Aucune conclusion globale ne se voit proposée. Le Rietberg dit
qu'une «solution appropriée associant des restitutions, une
coopération et un transfert de savoirs» doit être trouvée avec le
Nigeria. Un pays qui n'a bonne réputation en raison de sa corruption
endémique. Mais là c'est moi qui parle.
Le but d'une telle manifestation n'est donc pas un mea culpa généralisé, avec plein de sanglots de l'homme blanc. Nous sommes ici du côté de l'histoire des collections. Une histoire qui parle de l'évolution du goût, des connaissances scientifiques et des sensibilités. La chose se voit du reste annoncée d’emblée au visiteur, qui déambule avec à la main une brochure (allemand, anglais et français) de 52 pages distribuée gratuitement. Je cite. «La possession d’œuvres d'art est un processus dynamique. Tout comme les humains le font depuis des siècles, voire des millénaires, les objets se déplacent. Ils changent de lieu: du domicile de l'artiste, ils aboutissent fatalement dans le commerce, dans les institutions scientifiques ou les collections. Les musées constituent en règle générale la dernière étape de la biographie d'un objet d'art.» Bref, c'est «La vie étrange des objets» que Maurice Rheims avait le premier mis en exergue dans son livre de 1960.
Preuves rares
Le problème, c'est que les transferts
de propriété ou de possession (ce qui ne revient pas au même en
droit) demeurent difficiles à établir pour des biens meubles. Ils
s'offrent en cadeau. Traversent par successions les génération.
Longtemps acquis comme du luxe, à la manière d'un manteau de
fourrure ou d'un gros flacon de parfum, ils ont vus leurs factures
jetées. On a longtemps dit aux gens qu'ils pouvaient détruire leurs
comptes au bout de dix ans. Les inventaires ne sont pas légion. La photo
a mis du temps à se voir utilisée, puis à se généraliser.

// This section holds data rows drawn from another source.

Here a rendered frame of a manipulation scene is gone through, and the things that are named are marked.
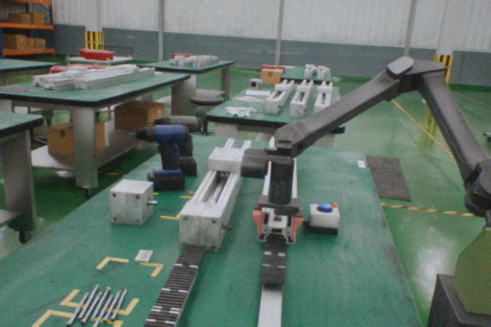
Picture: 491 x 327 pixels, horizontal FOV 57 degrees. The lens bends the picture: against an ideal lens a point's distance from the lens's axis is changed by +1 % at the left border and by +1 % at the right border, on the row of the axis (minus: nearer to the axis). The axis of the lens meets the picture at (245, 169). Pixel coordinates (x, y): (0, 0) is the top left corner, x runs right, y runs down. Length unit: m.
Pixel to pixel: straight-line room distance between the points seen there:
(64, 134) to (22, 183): 1.25
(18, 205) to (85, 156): 0.82
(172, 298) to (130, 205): 0.44
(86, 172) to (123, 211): 2.36
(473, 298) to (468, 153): 0.33
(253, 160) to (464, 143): 0.50
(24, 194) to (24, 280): 1.86
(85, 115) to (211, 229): 2.51
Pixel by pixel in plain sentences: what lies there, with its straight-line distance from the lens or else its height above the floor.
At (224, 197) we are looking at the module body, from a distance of 1.26.
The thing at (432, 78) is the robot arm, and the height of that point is 1.22.
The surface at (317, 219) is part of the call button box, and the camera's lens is 1.28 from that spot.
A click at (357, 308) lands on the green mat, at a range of 1.00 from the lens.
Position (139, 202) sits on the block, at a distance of 1.27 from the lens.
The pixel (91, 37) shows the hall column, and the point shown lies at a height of 0.94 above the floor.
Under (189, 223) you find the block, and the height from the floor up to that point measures 0.85.
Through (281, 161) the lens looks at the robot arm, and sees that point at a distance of 1.07.
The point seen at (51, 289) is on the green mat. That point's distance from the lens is 1.04.
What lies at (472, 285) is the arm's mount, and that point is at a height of 0.84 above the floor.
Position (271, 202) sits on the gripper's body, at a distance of 1.10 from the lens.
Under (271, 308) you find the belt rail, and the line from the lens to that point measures 0.90.
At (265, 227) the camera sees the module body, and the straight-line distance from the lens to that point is 1.20.
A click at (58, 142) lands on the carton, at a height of 0.33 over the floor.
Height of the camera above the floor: 1.31
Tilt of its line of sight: 17 degrees down
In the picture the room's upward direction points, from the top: 4 degrees clockwise
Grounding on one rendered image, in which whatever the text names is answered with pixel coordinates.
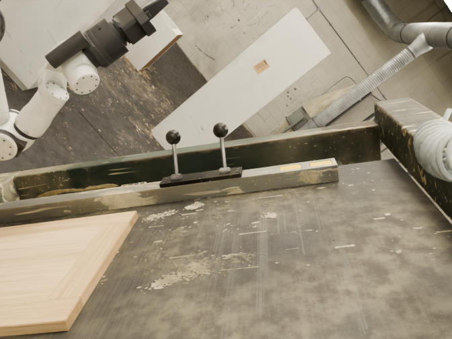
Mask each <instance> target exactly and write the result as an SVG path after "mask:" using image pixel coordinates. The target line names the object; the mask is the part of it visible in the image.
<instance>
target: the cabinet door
mask: <svg viewBox="0 0 452 339"><path fill-rule="evenodd" d="M137 219H138V214H137V212H136V211H131V212H125V213H114V214H109V215H98V216H92V217H82V218H76V219H66V220H60V221H50V222H44V223H34V224H28V225H18V226H12V227H2V228H0V336H15V335H24V334H39V333H47V332H62V331H69V329H70V327H71V326H72V324H73V322H74V321H75V319H76V318H77V316H78V315H79V313H80V311H81V310H82V308H83V306H84V305H85V303H86V302H87V300H88V299H89V296H90V295H91V294H92V292H93V290H94V289H95V287H96V285H97V284H98V282H99V281H100V279H101V277H102V276H103V274H104V273H105V271H106V269H107V267H108V266H109V265H110V263H111V261H112V260H113V258H114V257H115V255H116V253H117V251H118V250H119V248H120V247H121V245H122V243H123V242H124V240H125V239H126V237H127V235H128V234H129V232H130V231H131V229H132V228H133V225H134V224H135V223H136V221H137Z"/></svg>
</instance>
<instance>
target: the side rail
mask: <svg viewBox="0 0 452 339"><path fill-rule="evenodd" d="M378 126H379V125H378V124H377V123H376V122H375V121H374V120H368V121H363V122H354V123H349V124H340V125H335V126H327V127H321V128H313V129H307V130H298V131H293V132H288V133H280V134H275V135H266V136H261V137H252V138H246V139H238V140H233V141H224V146H225V157H226V164H227V167H230V168H233V167H242V170H250V169H256V168H261V167H270V166H276V165H286V164H291V163H301V162H306V161H315V160H321V159H331V158H334V159H335V160H339V161H341V163H342V165H348V164H354V163H364V162H370V161H379V160H381V143H380V139H379V133H378ZM176 152H177V160H178V173H179V174H192V173H197V172H207V171H212V170H219V169H220V168H222V167H223V165H222V159H221V146H220V142H219V143H210V144H205V145H196V146H191V147H182V148H177V149H176ZM172 174H174V161H173V153H172V149H168V150H163V151H154V152H149V153H141V154H136V155H127V156H122V157H113V158H107V159H99V160H94V161H85V162H80V163H71V164H66V165H58V166H52V167H44V168H38V169H29V170H24V171H22V172H20V173H19V174H18V175H16V176H14V180H15V182H16V184H17V187H18V190H19V191H18V192H19V194H20V197H21V199H22V200H25V199H31V198H40V197H46V196H56V195H61V194H70V193H76V192H85V191H91V190H101V189H106V188H115V187H121V185H125V184H134V183H139V182H147V183H151V182H160V181H162V179H163V177H168V176H171V175H172Z"/></svg>
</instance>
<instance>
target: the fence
mask: <svg viewBox="0 0 452 339"><path fill-rule="evenodd" d="M327 160H331V162H332V164H329V165H319V166H314V167H310V165H309V163H313V162H318V161H327ZM297 164H301V168H299V169H289V170H283V171H280V167H282V166H288V165H297ZM335 181H339V176H338V165H337V163H336V160H335V159H334V158H331V159H321V160H315V161H306V162H301V163H291V164H286V165H276V166H270V167H261V168H256V169H246V170H243V171H242V176H241V177H240V178H231V179H226V180H216V181H210V182H201V183H195V184H185V185H180V186H170V187H165V188H160V186H159V183H160V182H151V183H145V184H136V185H130V186H121V187H115V188H106V189H101V190H91V191H85V192H76V193H70V194H61V195H56V196H46V197H40V198H31V199H25V200H16V201H11V202H1V203H0V224H2V223H11V222H17V221H27V220H33V219H43V218H49V217H59V216H65V215H75V214H81V213H91V212H97V211H107V210H112V209H123V208H128V207H134V206H145V205H150V204H160V203H166V202H176V201H182V200H192V199H197V198H208V197H214V196H224V195H230V194H240V193H245V192H255V191H261V190H272V189H277V188H287V187H293V186H303V185H309V184H319V183H325V182H335Z"/></svg>
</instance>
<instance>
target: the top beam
mask: <svg viewBox="0 0 452 339"><path fill-rule="evenodd" d="M374 108H375V119H376V120H377V121H378V122H379V126H380V129H381V139H380V140H381V141H382V142H383V144H384V145H385V146H386V147H387V148H388V149H389V150H390V151H391V152H392V153H393V155H394V156H395V157H396V158H397V159H398V161H399V162H400V163H401V164H402V165H403V166H404V167H405V168H406V169H407V170H408V172H409V173H410V174H411V175H412V176H413V178H414V179H415V180H416V181H417V182H418V183H419V184H420V185H421V186H422V187H423V189H424V190H425V191H426V192H427V193H428V195H429V196H430V197H431V198H432V199H433V200H434V201H435V202H436V203H437V204H438V206H439V207H440V208H441V209H442V210H443V212H444V213H445V214H446V215H447V216H448V217H449V218H450V220H452V182H447V181H444V180H442V179H439V178H436V177H434V176H432V175H431V174H430V173H428V172H427V171H426V170H425V169H424V168H423V167H422V166H421V165H420V164H419V162H418V161H417V158H416V156H415V152H414V144H413V141H414V134H415V132H416V129H417V128H418V127H419V126H421V125H422V124H423V123H424V122H428V121H430V120H435V119H436V120H442V119H443V117H442V116H439V115H438V114H436V113H435V112H433V111H432V110H429V109H428V108H426V107H425V106H423V105H422V104H419V103H418V102H416V101H415V100H413V99H412V98H400V99H396V100H387V101H382V102H375V103H374Z"/></svg>
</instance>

Difficile dans ces conditions d'aboutir à ce que le Rietberg appelle
«une culture de la mémoire». «La provenance de toutes les œuvres
est loin d'avoir été étudiée. La découverte des origines constitue
un processus de longue haleine.» Utopique même pour les choses de
peu de valeur ou de taille minuscule. L'amulette Tlingit (un peuple de l'Alaska) qu'aimait Eduard von der Heydt a dû passer, au propre, de
main en main.

Il y a donc une certaine sérénité et une réelle modestie dans le parcours imaginé par Esther Tisa Francini. Cela n'a pas empêché la presse alémanique d'y déceler des failles pouvant mener à des vérités inavouables. «Alles geraubt?» (Tout a-t-il été volé?) a ainsi titré la vénérable «Neue Zürcher Zeitung», qu'on a connue moins racoleuse. Mais que voulez-vous? Il faut vendre. Alors c'est soi-même que l'on vend. Cela s'appelle de la prostitution.
Pratique
«La question de la provenance», Museum Rietberg, 15, Gablerstrasse, Zurich, jusqu'au 30 juin. Tél. 044 415 31 31, site www.rietberg.ch Ouvert du mardi au dimanche de 10h à 17h, le vendredi jusqu'à 20h.